Feb 8, 2013 by Sergio Prostak

By comparing DNA of children to that of elderly people, a multinational team of geneticists has identified rare gene variants that influence human lifespan.
An image showing representative interactions of the lifespan longevity-associated genes identified (Glessner JT et al)

The scientists analyzed copy number variations (CNVs) – losses or gains in DNA sequence that are usually rare, but which often play an important role in raising or lowering the risk of disease.

They compared the rates of CNVs in a sample of 7,313 young subjects (18 years old and below) from the Children’s Hospital network, to a group of 2,701 Icelandic subjects (67 years old or above) recruited by the Icelandic Heart Association. They also used microchip arrays to perform the whole-genome CNV analyses.

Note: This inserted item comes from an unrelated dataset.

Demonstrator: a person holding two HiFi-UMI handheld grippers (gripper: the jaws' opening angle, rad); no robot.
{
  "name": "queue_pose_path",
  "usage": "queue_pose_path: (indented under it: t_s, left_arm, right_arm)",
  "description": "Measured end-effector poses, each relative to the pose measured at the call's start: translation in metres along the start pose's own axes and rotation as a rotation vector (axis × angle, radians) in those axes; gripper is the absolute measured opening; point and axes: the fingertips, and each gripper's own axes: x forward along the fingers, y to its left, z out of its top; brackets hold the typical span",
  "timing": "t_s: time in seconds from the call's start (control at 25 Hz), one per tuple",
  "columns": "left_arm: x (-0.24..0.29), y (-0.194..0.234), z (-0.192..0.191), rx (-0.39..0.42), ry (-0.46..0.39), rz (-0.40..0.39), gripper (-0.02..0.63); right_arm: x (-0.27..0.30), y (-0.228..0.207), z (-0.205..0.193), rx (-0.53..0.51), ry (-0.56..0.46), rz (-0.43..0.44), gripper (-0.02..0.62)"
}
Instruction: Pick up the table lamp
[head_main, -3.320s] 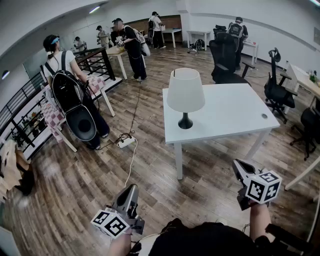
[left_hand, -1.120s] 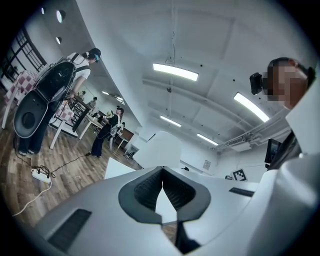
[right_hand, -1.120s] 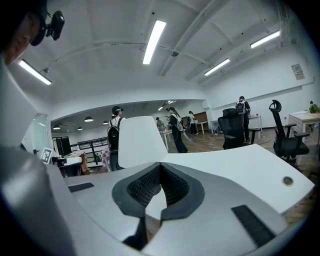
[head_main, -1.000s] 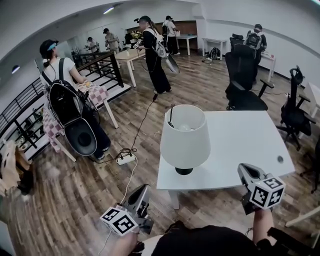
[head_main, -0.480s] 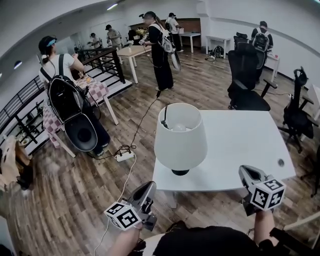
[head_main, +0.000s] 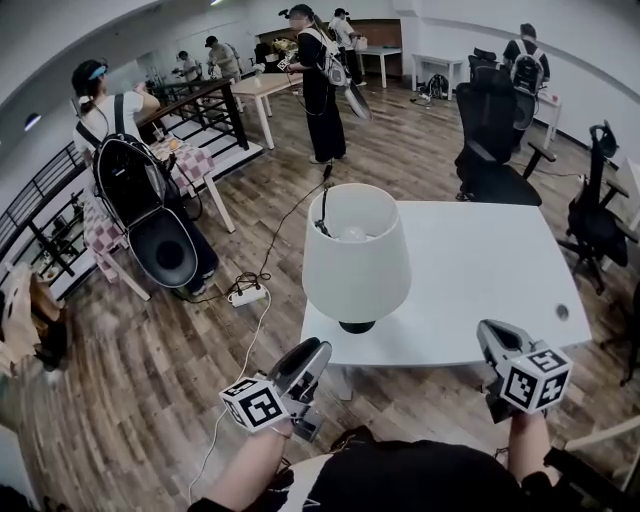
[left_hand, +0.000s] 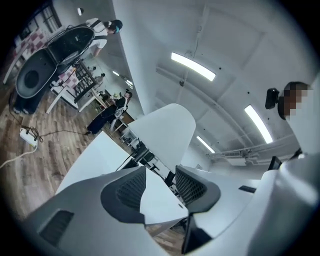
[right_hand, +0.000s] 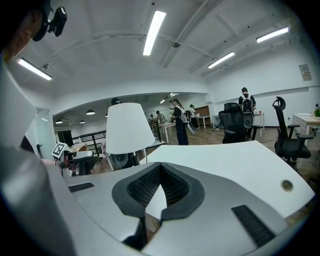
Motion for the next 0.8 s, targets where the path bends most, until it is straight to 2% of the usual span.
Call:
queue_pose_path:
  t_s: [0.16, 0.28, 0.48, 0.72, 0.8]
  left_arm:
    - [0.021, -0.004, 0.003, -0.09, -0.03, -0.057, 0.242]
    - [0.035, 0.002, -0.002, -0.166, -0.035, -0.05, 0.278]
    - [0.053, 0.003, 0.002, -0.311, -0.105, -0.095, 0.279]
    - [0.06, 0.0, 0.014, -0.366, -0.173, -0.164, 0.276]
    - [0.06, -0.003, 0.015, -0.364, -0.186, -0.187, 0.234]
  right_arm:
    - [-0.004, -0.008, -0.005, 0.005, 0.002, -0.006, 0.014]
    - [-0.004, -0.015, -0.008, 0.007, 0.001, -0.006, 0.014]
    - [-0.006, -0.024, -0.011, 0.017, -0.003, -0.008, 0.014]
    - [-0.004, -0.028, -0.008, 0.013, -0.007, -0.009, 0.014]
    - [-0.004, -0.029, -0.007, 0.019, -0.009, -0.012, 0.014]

“This research is the first genome-wide, population-based study of copy number variations in children associated with human longevity,” said Dr Hakon Hakonarson of the Children’s Hospital of Philadelphia, lead author of a paper reporting the findings in the open-access journal PLoS ONE.

“Our assumption was that CNVs appearing in children but not in the elderly were more likely to be disease-causing, while CNVs that were proportionately higher in older people were more likely to be protective, allowing them to live longer.”

After performing a replication study in an independent U.S. cohort of 2,079 children and 4,692 older people and making statistical adjustments to address population stratification, the team found seven significant CNVs. Three of the CNVs were deletions of DNA sequence, while four were duplications.

The genes impacted by the CNVs were disproportionately involved in alternative splicing. This is an important biological mechanism in which, instead of one gene simply expressing one protein, modifications to messenger RNA result in different protein products based on the same underlying DNA code in a given gene.

“Our results suggest that CNVs and other genetic variants may exert their effects through gene networks and pathways that regulate biological functions through mechanisms such as alternative splicing. Possibly in a more global way than previously thought, some of these CNVs may have favorable effects, whereas others are bad for you and predispose you to diseases,” Dr Hakonarson said.